What you should do:
Take the data and return it in full. Change nothing.

Data section:
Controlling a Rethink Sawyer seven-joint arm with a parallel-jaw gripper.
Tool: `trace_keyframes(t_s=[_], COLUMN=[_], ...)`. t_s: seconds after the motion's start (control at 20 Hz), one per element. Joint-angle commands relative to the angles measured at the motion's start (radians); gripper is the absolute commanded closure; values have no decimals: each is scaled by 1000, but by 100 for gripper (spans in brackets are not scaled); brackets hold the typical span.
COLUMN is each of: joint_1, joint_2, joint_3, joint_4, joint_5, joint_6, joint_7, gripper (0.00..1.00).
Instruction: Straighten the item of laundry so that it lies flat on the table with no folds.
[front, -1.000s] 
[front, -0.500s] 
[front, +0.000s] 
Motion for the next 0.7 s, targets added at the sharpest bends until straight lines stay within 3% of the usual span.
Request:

Answer space:
Controlling a Rethink Sawyer seven-joint arm with a parallel-jaw gripper.
Tool: `trace_keyframes(t_s=[_], COLUMN=[_], ...)`. t_s: seconds after the motion's start (control at 20 Hz), one per element. Joint-angle commands relative to the angles measured at the motion's start (radians); gripper is the absolute commanded closure; values have no decimals: each is scaled by 1000, but by 100 for gripper (spans in brackets are not scaled); brackets hold the typical span.
COLUMN is each of: joint_1, joint_2, joint_3, joint_4, joint_5, joint_6, joint_7, gripper (0.00..1.00).
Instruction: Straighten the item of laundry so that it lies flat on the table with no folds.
[front, -1.000s] 
[front, -0.500s] 
[front, +0.000s] 
Motion for the next 0.7 s, targets added at the sharpest bends until straight lines stay within 3% of the usual span.
Request:

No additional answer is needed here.